**Description of the task:**
Look in the material below for the line holding "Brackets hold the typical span". Set it down exactly, with each later line up to and including the line holding "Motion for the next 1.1".

**Dataset records:**

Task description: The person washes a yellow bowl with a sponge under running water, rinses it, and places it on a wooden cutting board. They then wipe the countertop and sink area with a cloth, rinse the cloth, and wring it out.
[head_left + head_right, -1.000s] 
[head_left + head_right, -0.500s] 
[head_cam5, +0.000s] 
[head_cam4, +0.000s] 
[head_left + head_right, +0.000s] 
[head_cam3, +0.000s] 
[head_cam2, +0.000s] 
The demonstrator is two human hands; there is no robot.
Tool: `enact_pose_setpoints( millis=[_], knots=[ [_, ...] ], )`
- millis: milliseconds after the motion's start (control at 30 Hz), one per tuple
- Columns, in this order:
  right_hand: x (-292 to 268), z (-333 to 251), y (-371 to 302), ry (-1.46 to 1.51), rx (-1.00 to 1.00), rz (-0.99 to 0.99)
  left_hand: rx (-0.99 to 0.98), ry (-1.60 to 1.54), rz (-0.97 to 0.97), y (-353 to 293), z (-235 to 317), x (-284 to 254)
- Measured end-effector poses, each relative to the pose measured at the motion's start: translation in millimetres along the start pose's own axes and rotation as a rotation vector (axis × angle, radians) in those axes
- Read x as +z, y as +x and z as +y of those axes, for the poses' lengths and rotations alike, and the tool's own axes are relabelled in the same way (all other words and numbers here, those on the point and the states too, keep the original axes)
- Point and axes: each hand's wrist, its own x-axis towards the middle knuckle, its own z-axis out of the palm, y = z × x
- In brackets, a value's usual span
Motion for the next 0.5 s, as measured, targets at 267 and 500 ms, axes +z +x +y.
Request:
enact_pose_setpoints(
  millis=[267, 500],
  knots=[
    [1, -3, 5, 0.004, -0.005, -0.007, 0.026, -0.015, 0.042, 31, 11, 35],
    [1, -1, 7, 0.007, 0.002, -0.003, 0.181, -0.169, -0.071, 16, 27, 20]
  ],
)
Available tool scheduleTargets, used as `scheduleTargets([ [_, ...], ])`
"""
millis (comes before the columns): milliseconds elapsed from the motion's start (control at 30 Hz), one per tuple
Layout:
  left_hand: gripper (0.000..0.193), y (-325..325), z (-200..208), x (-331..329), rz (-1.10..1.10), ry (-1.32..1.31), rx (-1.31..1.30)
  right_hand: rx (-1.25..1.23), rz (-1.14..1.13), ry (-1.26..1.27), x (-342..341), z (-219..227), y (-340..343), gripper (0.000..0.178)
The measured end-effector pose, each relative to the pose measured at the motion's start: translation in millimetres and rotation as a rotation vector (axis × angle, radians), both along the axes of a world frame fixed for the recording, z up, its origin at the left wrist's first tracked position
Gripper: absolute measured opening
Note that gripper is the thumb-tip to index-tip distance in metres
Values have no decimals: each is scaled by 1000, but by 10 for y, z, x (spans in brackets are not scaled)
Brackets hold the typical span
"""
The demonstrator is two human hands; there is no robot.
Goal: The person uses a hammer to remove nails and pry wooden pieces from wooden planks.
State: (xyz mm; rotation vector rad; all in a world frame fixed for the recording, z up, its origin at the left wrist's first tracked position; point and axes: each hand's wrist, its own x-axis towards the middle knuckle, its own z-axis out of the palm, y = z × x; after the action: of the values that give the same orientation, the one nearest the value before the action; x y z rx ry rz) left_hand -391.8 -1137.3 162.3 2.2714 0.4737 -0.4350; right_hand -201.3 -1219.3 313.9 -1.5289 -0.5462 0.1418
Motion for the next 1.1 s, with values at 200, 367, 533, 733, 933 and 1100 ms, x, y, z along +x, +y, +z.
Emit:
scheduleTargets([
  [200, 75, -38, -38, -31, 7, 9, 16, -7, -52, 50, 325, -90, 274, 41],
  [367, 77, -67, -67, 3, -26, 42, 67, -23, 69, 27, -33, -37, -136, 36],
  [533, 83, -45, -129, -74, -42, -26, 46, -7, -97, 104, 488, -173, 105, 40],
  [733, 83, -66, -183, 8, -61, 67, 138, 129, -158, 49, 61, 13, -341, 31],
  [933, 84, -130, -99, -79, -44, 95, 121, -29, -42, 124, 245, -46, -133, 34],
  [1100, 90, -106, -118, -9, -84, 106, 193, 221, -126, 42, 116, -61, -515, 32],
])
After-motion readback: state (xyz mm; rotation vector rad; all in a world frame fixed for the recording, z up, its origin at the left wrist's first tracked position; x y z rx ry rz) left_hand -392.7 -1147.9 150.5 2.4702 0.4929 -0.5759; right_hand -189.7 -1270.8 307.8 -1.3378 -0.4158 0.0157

**Task response:**
Brackets hold the typical span
"""
The demonstrator is two human hands; there is no robot.
Goal: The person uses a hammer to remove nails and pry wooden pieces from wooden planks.
State: (xyz mm; rotation vector rad; all in a world frame fixed for the recording, z up, its origin at the left wrist's first tracked position; point and axes: each hand's wrist, its own x-axis towards the middle knuckle, its own z-axis out of the palm, y = z × x; after the action: of the values that give the same orientation, the one nearest the value before the action; x y z rx ry rz) left_hand -391.8 -1137.3 162.3 2.2714 0.4737 -0.4350; right_hand -201.3 -1219.3 313.9 -1.5289 -0.5462 0.1418
Motion for the next 1.1 s, with values at 200, 367, 533, 733, 933 and 1100 ms, x, y, z along +x, +y, +z.

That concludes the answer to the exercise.